Using the data below, gather each line that includes the word "like".

※

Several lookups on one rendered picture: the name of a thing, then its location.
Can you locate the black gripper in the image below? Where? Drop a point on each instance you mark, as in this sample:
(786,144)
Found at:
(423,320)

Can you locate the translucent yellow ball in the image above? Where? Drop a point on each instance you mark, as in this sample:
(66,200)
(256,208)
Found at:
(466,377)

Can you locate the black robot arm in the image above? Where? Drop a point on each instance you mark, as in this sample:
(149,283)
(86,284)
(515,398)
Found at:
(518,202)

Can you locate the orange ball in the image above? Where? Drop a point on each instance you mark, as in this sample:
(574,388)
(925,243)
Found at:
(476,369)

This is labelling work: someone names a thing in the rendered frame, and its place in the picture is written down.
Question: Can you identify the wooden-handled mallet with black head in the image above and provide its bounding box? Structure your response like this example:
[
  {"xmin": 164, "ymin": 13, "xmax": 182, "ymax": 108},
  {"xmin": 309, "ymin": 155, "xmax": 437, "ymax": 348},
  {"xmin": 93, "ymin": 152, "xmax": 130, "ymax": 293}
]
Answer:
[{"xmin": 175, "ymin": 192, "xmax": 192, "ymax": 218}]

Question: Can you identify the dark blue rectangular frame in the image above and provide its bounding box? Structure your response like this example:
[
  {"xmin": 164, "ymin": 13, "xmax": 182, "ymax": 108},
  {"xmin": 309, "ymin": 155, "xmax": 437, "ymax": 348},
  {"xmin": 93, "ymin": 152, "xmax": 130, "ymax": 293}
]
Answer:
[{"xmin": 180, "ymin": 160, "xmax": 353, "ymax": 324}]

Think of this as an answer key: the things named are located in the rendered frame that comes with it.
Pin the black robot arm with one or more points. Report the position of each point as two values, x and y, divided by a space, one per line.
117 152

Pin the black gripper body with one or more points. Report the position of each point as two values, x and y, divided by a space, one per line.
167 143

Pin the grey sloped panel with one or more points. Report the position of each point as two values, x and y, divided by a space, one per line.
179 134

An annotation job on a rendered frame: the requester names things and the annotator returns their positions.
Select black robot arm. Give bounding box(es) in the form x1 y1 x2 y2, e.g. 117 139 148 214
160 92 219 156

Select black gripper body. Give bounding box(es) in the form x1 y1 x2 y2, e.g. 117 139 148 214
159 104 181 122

※

_WRITTEN ANSWER_
Question: Can you identify the wooden-handled mallet with black head in the image above and provide its bounding box? Structure your response like this example:
Question: Can you identify the dark blue rectangular frame in the image above and provide its bounding box? Structure your response like this example:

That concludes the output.